Когда она пересекает лестничную площадку третьего этажа, переступает через обколотые плиточные квадраты, залитые желтушным светом, и проходит в коридор, сквознячок уже превращается в полноценный скользкий холод. Будто в теплоту Вериной крови пролилось несколько литров подтаявшего желе.
Люба сказала, что ему двадцать восемь лет… Всего двадцать восемь. Что же там может быть такого? Скорее всего, просто эпидидимоорхит. Тогда почему?.. Может, мне все кажется? Мало ли, от переутомления.
Но Вера знает, что ей не кажется.
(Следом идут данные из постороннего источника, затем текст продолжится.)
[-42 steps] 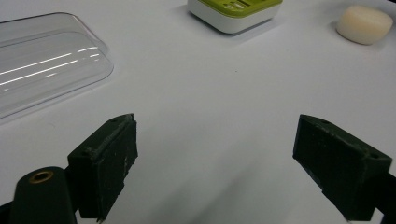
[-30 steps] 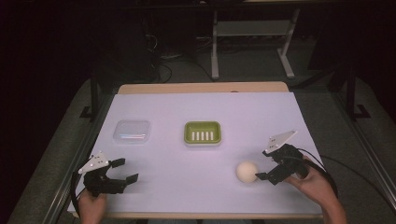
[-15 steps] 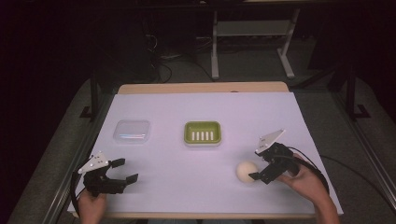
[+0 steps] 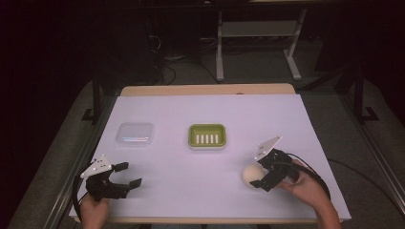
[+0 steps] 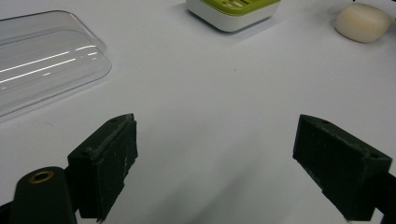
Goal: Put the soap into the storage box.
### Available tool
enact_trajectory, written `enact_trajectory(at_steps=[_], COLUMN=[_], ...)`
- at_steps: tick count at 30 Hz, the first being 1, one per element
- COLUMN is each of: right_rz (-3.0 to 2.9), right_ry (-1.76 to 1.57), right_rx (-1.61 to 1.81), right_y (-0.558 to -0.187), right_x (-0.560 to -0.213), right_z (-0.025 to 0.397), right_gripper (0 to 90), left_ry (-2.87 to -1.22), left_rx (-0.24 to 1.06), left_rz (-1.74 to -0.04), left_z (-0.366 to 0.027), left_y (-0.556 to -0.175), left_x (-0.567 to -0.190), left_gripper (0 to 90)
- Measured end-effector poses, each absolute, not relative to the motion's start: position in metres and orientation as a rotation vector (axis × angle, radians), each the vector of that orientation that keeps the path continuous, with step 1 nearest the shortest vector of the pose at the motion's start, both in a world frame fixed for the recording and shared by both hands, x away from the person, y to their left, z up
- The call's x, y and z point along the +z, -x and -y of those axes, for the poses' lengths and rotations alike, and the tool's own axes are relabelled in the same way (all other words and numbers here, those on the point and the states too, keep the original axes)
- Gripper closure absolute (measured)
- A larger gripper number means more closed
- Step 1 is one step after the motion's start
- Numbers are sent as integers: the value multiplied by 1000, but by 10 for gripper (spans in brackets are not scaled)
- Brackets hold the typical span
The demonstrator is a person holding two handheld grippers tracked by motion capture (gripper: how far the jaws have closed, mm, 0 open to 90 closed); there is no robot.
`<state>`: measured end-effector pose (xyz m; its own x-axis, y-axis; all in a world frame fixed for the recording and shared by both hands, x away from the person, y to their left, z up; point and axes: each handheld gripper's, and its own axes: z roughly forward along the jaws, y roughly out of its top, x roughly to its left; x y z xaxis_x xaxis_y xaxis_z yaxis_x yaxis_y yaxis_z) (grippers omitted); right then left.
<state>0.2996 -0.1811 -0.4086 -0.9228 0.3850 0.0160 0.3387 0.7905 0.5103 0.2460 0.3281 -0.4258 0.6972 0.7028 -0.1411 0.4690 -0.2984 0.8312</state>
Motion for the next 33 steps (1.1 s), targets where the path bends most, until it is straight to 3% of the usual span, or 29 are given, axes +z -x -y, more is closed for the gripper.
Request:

И еще даже до поворота, даже до того, как она видит ожидающего у двери приемной больного, в голове у нее начинает серебристо звенеть колыбельная. Переливаться тихими, но настойчивыми колокольчиками. А когда больной наконец появляется в ее поле зрения, мелодия звучит уже на всю свою невыносимую, оглушительную громкость. Мелодия крошечных пираний, ожидающих трапезы.
– Здравствуйте. Извините, я… – начинает говорить больной, поднимаясь с места при виде Веры. И не договаривает, наверное, что-то почувствовав в Верином взгляде.
Он стоит уже в метре и растерянно смотрит. На нем треники с отвисшими коленками и растянутая футболка белого цвета. И сам он весь белый, крупный, очень рыхлый, будто вылепленный из огромного куска пломбира – растопленного и замороженного заново. В глазах жарко мельтешит температурный блеск. На лбу и висках проступают крупные капли пота – словно росинки жира. Скатываются по розовым веснушкам щек. От неловкости он на секунду отворачивается, и под задравшейся на пояснице футболкой Вера видит кусок белой кожи с бархатистой россыпью родинок.
В этот момент она чувствует, будто в ее собственной спине, прямо под кожей, что-то тонко и больно натягивается.
Она на пояснице. Меланома. Воспаление яичка тут ни при чем.
– Проходите, – говорит Вера, открывая дверь в приемную.
– Извините, просто у меня…
– Да-да, я в курсе. Проходите.
Не поднимая больше на Веру глаз, он заходит внутрь. Проносит мимо свое воспаленное тело – тяжелое и влажное. Тело-мочалка, пропитанное мыльной пеной.
И Вера не знает, что будет ему говорить. Она знает лишь одно: что бы она ни сделала и ни сказала, он все равно уже не жилец на этом свете.